Auch außerhalb Europas gewinnen ähnliche Bestrebungen an Bedeutung. In Kanada brachte Senator Patrick Brazeau einen Gesetzentwurf ein, der Warnhinweise vor Krebs auf allen Etiketten alkoholischer Getränke vorschreiben würde. Der von Organisationen wie Alcohol Action Ireland unterstützte Vorschlag ähnelt der jüngsten irischen Initiative, die solche Warnhinweise ebenfalls vorschreibt.
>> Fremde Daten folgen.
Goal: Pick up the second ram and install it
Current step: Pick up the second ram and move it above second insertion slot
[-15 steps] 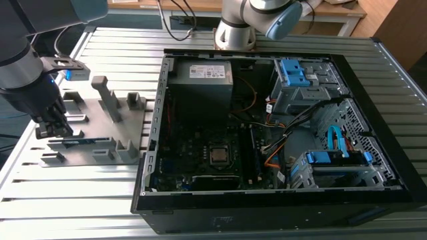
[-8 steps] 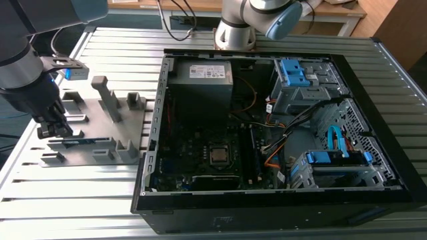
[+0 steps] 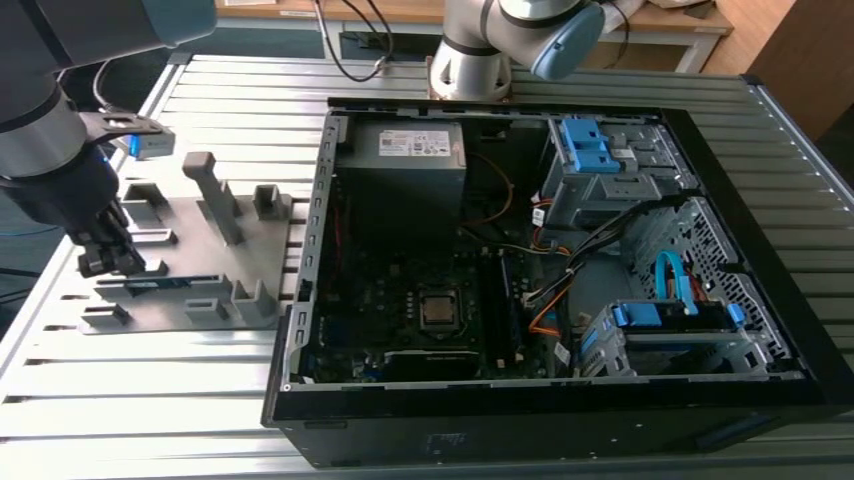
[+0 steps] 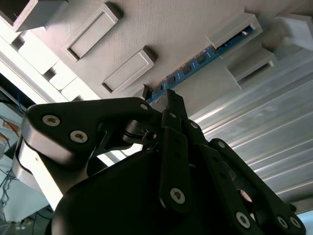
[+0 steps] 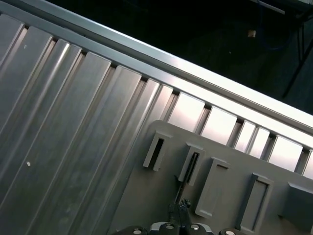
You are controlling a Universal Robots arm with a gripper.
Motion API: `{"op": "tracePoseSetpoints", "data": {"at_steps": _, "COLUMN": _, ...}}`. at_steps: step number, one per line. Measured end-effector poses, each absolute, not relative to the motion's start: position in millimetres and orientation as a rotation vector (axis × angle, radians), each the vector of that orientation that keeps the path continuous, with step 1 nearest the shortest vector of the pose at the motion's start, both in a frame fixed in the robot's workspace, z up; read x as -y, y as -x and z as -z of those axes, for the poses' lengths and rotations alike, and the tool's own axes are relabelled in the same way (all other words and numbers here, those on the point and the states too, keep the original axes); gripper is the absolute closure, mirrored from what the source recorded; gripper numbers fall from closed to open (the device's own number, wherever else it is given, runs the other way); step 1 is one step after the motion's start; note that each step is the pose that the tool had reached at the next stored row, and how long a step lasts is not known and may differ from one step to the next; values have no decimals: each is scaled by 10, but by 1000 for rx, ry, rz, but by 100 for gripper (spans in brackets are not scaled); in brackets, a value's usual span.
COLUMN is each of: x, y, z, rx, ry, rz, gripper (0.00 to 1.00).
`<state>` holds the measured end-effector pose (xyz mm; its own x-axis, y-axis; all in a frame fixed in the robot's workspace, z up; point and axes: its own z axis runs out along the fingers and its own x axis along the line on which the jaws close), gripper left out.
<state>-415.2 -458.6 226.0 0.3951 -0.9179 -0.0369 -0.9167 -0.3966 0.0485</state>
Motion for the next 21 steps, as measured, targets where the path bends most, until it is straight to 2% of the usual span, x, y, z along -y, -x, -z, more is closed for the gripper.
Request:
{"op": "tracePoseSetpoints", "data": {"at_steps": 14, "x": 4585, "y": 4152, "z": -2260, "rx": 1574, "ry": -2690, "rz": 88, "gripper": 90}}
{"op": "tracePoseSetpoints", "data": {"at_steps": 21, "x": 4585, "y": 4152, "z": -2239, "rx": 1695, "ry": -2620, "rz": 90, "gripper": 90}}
Allerdings sind nicht alle Experten damit einverstanden. Dan Malleck, ein Historiker der Prohibitionszeit an der Brock University in Ontario, kritisierte den Vorschlag, da er überholte Argumente wiederhole. Er argumentierte, dass das Krebsrisiko bei moderatem Alkoholkonsum oft übertrieben dargestellt werde und wissenschaftlich eingeordnet werden müsse.
Dennoch ist der allgemeine Trend unverkennbar: Von Europa bis Nordamerika bemühen sich die Gesundheitsbehörden darum, Alkohol zu entnormalisieren . Diese Entwicklung spiegelt einen globalen Wandel in der Einstellung zum Alkoholkonsum wider – eine Einstellung, die Alkohol weniger als kulturellen Bestandteil, sondern vielmehr als Gesundheitsrisiko betrachtet, das einer aktiven Regulierung bedarf.
Während die Gespräche in Brüssel, Paris und Ottawa voranschreiten, wächst der Druck auf die globale Alkoholindustrie, sich anzupassen. Für die Regierungen versprechen diese Maßnahmen einen doppelten Nutzen: den Schutz der öffentlichen Gesundheit und die Sicherung zusätzlicher Finanzmittel. Für die Konsumenten hingegen markieren sie den Beginn einer neuen Ära im Umgang der Gesellschaft mit Alkohol – von der Betrachtung über die Regulierung bis hin zum Konsum.